President Barack Obama got right to the point on health care reform and answered every GOP charge at the July 22 White House press conference.
Obama tied the need of doing health care reform now, not only to help the almost 50 million Americans who don’t have health insurance, but to significantly rev up the economy.
The president, before taking questions, reminded the public of the more than trillion dollar deficit he inherited from the Bush administration and the costly and inefficient Bush Medicare plan. He also spoke about the economic crisis and what his administration inherited. All this geared, many said, to answer the cacophany of Big Business, insurance-medical complex and GOP misinformation that has echoed throughout the media these last days.
He said investment in clean energy and health care reform are key to reviving the economy and creating more jobs. He also asserted confidence in the stimulus package that would be doing its job – by saving or creating some three million jobs – over the next two years.
Obama said the bill he is looking forward to signing must lower costs, guarantee choice and expand coverage. He said he would not shift the cost of the health plan to the ‘middle class.’ And would not sign a bill that added to the deficit.
He said right now two-thirds of the reform plan could be paid for with current tax revenue already going to health coverage. The other one-third, he said, could be paid for by decreasing tax deductions on the wealthy. ‘That was my idea. But there are other ideas out there,’ he said. The House bill projects a surcharge on incomes of $1 million and more.
The president stressed that he would not allow the ‘middle class’ to pay anymore. ‘People are already hurting,’ he said and referred to the growing wealth gap.
Every question but two were geared towards health reform. The president attempted to neutralize the personal and other attacks unleashed by the GOP and the insurance lobby over the last few days. ‘Health care reform is not about me. I have great health care,’ he said. It’s about the American people, he said, and told many personal stories of struggling Americans with inadequate health insurance.
When asked if any of the plans would cover all the uninsured, Obama said that only the single-payer system, where everyone is enrolled would do that.
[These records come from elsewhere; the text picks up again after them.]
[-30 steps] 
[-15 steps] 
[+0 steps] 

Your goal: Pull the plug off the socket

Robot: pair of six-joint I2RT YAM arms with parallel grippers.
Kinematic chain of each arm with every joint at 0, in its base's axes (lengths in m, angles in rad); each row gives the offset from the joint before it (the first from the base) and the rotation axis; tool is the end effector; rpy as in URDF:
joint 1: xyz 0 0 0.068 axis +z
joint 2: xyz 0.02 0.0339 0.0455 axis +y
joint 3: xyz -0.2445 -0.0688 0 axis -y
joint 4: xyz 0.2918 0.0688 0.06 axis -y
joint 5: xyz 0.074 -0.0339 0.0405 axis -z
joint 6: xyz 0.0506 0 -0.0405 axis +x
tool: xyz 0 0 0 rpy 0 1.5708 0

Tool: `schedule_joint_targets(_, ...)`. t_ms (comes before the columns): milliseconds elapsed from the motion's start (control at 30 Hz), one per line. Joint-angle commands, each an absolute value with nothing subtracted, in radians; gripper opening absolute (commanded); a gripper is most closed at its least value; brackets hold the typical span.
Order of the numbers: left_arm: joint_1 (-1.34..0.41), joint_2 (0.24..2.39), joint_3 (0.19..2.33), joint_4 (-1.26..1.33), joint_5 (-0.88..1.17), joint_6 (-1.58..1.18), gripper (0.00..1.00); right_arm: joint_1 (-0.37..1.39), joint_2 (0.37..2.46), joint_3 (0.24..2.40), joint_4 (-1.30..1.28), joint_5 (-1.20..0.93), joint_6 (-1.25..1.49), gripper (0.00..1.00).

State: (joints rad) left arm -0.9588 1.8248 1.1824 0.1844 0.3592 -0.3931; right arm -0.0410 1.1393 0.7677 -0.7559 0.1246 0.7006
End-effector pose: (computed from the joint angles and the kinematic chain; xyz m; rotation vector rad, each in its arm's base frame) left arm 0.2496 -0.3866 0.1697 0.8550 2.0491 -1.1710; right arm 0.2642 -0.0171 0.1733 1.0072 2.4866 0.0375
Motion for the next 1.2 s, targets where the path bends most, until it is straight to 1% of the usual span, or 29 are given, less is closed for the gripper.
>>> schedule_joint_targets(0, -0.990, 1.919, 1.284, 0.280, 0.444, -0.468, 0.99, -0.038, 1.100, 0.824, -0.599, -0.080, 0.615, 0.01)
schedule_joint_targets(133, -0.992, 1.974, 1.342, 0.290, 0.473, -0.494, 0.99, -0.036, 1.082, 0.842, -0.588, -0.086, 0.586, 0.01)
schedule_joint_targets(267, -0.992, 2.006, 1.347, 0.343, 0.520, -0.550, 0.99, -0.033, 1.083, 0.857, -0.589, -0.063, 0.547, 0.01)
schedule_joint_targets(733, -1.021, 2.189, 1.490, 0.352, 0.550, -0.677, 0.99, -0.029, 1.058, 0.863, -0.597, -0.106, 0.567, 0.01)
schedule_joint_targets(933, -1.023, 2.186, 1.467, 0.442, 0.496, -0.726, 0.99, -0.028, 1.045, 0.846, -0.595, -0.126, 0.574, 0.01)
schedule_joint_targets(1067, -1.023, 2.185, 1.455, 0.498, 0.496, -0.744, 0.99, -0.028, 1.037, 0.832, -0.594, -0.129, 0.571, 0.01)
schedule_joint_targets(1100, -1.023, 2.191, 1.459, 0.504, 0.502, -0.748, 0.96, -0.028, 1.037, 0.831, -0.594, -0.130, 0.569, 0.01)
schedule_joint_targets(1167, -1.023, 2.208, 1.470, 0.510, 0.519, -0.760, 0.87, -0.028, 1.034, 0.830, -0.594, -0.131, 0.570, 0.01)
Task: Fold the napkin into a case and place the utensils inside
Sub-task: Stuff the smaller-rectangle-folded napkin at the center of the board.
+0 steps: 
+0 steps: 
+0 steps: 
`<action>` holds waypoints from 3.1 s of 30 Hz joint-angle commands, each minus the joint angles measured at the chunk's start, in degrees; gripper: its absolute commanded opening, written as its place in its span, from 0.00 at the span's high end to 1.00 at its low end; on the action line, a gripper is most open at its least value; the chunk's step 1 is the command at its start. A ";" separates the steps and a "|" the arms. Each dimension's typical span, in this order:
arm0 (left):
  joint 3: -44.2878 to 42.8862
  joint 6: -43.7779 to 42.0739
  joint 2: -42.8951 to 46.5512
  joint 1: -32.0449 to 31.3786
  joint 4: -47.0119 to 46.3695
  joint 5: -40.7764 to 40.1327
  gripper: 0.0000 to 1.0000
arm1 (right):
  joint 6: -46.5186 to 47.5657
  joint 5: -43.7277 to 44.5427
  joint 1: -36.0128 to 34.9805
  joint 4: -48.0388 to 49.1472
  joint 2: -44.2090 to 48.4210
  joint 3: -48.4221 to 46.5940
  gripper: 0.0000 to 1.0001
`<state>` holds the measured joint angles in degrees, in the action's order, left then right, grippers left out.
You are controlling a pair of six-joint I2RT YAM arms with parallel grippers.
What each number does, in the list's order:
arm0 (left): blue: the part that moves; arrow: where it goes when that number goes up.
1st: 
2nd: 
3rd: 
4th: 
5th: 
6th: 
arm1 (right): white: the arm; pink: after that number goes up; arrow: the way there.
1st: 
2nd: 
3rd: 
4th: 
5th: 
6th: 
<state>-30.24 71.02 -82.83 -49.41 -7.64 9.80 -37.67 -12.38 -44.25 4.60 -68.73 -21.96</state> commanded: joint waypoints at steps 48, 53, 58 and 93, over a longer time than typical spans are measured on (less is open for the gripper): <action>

But the current Congress plans he has seen and favors would cover 97-98 percent of the uninsured, he said.
When asked if the public option would deny benefits, the president said it would ‘largely match up’ with the kind of care that Congress gets.
He also talked about a committee of doctors and health experts that could oversee what works and what doesn’t in efficient and quality coverage.
It doesn’t make sense to get the same test done two or three times because there wasn’t coordination, he said.
The only limitations to the health plan would be things that don’t make Americans healthier. He stressed decisions have to be medically and evidence based.
Right now, he said, doctors are forced to make decisions based on a fee-reimbursement system, not medical evidence or what the patient really needs.
Obama stayed firm on the need to do the reform in the next months. Without a deadline, he said, nothing gets done in this town.
The last question to the president was on the arrest – and the dropping of charges – of Harvard professor Henry Louis Gates Jr in Cambridge, Mass., and what this means on racism.
The president said that ‘Skip’ Gates is a friend and he didn’t know all the details. But from what he understood that the Cambridge police acted stupidly, there is a long history in this country of racial profiling by law enforcement, and while the country has come long way there still is more to do for equality.